Going through the listing below, tally the lines that contain the word "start" and give only that figure.

*** Opening Data ***

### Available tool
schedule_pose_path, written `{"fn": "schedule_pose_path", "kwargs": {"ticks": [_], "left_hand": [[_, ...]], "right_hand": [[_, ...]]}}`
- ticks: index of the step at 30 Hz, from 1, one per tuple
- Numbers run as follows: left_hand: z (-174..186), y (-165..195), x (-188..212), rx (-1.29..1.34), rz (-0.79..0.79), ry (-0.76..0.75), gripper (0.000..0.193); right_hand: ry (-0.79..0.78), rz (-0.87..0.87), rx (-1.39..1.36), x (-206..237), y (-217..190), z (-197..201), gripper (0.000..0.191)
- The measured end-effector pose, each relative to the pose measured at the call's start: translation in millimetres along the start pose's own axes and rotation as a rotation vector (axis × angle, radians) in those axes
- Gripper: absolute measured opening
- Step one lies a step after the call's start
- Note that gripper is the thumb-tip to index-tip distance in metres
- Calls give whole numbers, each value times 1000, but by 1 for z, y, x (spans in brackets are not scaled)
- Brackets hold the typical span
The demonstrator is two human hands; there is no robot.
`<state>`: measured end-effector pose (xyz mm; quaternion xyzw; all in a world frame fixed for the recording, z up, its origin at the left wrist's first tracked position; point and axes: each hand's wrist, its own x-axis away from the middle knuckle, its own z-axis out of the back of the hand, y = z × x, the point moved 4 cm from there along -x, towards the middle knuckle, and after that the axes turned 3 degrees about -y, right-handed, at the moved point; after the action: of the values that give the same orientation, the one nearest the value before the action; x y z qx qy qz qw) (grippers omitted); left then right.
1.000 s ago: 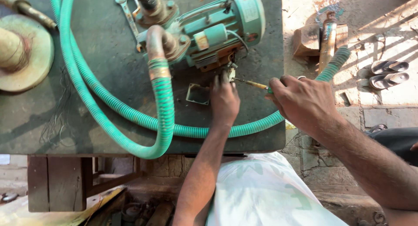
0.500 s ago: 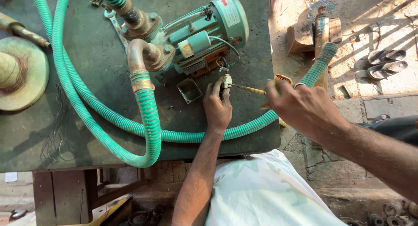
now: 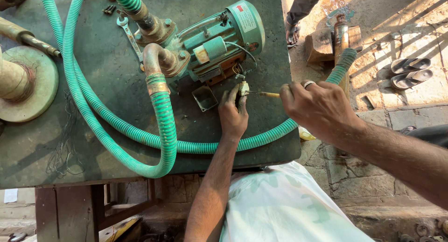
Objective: The person uses a screwdriver to open the terminal box of a green electric motor, removes the cover, and manipulates the internal wiring and plug. The person then reassembles the terminal box and secures it with screws.
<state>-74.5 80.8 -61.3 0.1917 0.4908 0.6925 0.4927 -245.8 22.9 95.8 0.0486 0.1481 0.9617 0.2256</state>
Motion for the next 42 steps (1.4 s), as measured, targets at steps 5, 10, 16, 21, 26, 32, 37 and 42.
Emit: {"fn": "schedule_pose_path", "kwargs": {"ticks": [5, 10, 16, 21, 26, 32, 37, 42], "left_hand": [[0, -4, -2, 44, 55, -13, 36], [0, -3, -1, 38, 22, -1, 36], [2, -5, -1, 56, 25, -6, 36], [2, -4, -1, 88, 8, -5, 36], [3, -5, -1, 73, 45, -17, 37], [3, -2, -2, 110, 25, -8, 38], [5, -2, -3, 94, 49, -17, 38], [6, 0, -3, 89, 60, -23, 39]], "right_hand": [[-42, 68, 127, 1, 0, -6, 20], [-255, 13, 42, 0, 3, -9, 8], [-490, -55, -31, 0, 3, -9, 28], [-309, 19, 4, -3, 3, -2, 26], [-285, -20, -98, -3, -2, -3, 25], [-462, -103, -65, -6, 7, -11, 30], [-164, -1, -27, -6, 3, -3, 28], [-450, -29, 13, -2, 10, -13, 21]]}}
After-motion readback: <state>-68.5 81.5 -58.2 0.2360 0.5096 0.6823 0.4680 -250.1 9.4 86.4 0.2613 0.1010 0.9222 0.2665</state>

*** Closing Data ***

▶ [Answer to this exercise]: 2